◆ Problem statement ◆
Show all lines below holding the string "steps".

= Beginning of Section =

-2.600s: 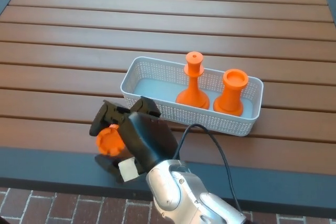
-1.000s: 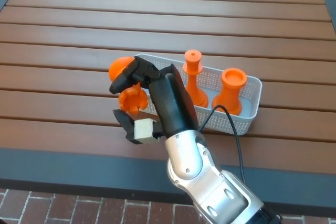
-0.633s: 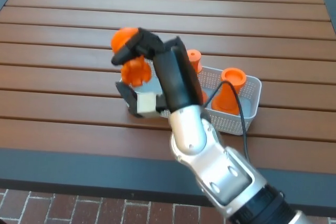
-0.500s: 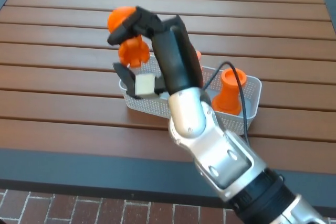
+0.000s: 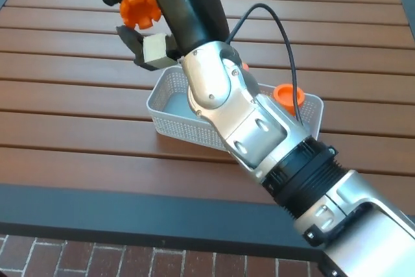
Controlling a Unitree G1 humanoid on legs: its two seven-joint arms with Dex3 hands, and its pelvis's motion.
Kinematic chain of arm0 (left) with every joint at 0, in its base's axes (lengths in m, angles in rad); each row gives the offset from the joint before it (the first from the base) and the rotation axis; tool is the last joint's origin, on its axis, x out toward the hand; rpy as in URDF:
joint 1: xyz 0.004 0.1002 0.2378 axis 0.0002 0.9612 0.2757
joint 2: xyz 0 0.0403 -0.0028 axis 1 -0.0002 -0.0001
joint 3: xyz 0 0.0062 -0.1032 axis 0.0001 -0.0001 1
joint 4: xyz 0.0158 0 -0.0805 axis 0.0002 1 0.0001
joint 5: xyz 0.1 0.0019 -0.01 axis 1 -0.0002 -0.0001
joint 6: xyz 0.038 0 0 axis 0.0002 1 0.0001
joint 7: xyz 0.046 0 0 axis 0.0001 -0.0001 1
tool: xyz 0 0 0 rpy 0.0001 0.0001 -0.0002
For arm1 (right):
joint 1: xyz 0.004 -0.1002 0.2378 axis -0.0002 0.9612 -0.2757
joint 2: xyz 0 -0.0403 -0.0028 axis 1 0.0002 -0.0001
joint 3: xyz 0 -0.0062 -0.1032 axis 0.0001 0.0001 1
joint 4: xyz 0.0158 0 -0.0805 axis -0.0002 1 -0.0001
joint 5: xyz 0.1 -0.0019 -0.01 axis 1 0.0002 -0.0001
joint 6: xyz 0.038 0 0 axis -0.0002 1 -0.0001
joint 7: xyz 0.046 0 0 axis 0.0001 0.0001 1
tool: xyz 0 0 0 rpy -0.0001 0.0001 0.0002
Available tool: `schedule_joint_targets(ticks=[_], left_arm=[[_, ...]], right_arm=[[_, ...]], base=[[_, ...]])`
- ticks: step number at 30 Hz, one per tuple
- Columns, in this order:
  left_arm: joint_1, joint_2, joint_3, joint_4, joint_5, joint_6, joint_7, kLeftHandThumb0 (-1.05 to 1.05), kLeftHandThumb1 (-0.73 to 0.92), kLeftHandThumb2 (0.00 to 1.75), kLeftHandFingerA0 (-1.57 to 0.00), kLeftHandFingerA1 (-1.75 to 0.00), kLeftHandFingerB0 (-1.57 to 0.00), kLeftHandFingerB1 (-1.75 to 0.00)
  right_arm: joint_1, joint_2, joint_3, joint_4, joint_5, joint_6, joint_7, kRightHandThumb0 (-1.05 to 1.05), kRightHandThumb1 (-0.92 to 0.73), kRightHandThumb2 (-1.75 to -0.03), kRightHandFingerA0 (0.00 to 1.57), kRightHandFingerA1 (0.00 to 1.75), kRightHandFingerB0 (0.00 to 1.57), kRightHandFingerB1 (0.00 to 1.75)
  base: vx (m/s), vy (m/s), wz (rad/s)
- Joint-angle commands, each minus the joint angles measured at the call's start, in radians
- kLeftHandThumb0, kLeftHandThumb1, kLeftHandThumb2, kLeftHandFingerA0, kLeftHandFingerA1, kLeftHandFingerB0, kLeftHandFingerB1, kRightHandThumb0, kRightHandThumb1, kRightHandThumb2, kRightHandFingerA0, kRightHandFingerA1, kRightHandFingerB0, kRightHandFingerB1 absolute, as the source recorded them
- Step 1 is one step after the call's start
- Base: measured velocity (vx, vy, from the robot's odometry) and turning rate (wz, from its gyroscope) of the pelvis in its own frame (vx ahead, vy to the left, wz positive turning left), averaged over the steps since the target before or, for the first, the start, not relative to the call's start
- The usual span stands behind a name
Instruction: Using the right hand to place 3 different shape and weight chess pieces into a small container
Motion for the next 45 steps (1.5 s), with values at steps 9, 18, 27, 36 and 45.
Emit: schedule_joint_targets(ticks=[9,18,27,36,45], left_arm=[[0.054,-0.016,-0.009,0.023,0.024,-0.022,0.02,-0.08,0.51,1.2,-1.02,-1.51,-0.89,-1.27],[0.041,-0.02,0.007,0.008,-0.003,-0.017,-0.008,-0.07,0.51,1.19,-1.0,-1.53,-0.89,-1.24],[0.038,-0.013,0.001,0.014,0.014,-0.033,0.001,-0.06,0.53,1.16,-1.03,-1.49,-0.9,-1.25],[0.043,-0.019,0.005,0.005,0.007,-0.026,0.009,-0.07,0.53,1.15,-1.0,-1.51,-0.88,-1.23],[0.043,-0.009,0.028,0.017,-0.007,-0.02,-0.002,-0.08,0.47,1.22,-1.04,-1.48,-0.94,-1.24]], right_arm=[[-0.055,-0.139,0.125,0.123,-0.148,-0.057,0.213,-0.1,-0.65,-0.71,0.82,1.75,0.64,1.57],[-0.044,-0.206,0.184,0.076,-0.177,-0.001,0.447,-0.19,-0.63,-0.64,0.87,1.31,0.76,0.62],[-0.055,-0.222,0.189,0.02,-0.183,0.034,0.566,-0.21,-0.61,-0.73,0.82,1.48,0.78,0.73],[-0.068,-0.246,0.236,-0.011,-0.237,-0.025,0.655,-0.26,-0.61,-0.61,0.83,1.43,0.8,0.66],[-0.054,-0.268,0.205,-0.01,-0.253,-0.063,0.621,-0.19,-0.65,-0.66,0.87,1.6,0.74,0.75]], base=[[0.0,0.0,0.01],[0.0,0.0,0.0],[0.0,0.0,0.0],[0.0,0.0,0.0],[0.0,0.0,0.0]])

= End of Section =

◆ Answer section ◆
- Base: measured velocity (vx, vy, from the robot's odometry) and turning rate (wz, from its gyroscope) of the pelvis in its own frame (vx ahead, vy to the left, wz positive turning left), averaged over the steps since the target before or, for the first, the start, not relative to the call's start
Motion for the next 45 steps (1.5 s), with values at steps 9, 18, 27, 36 and 45.

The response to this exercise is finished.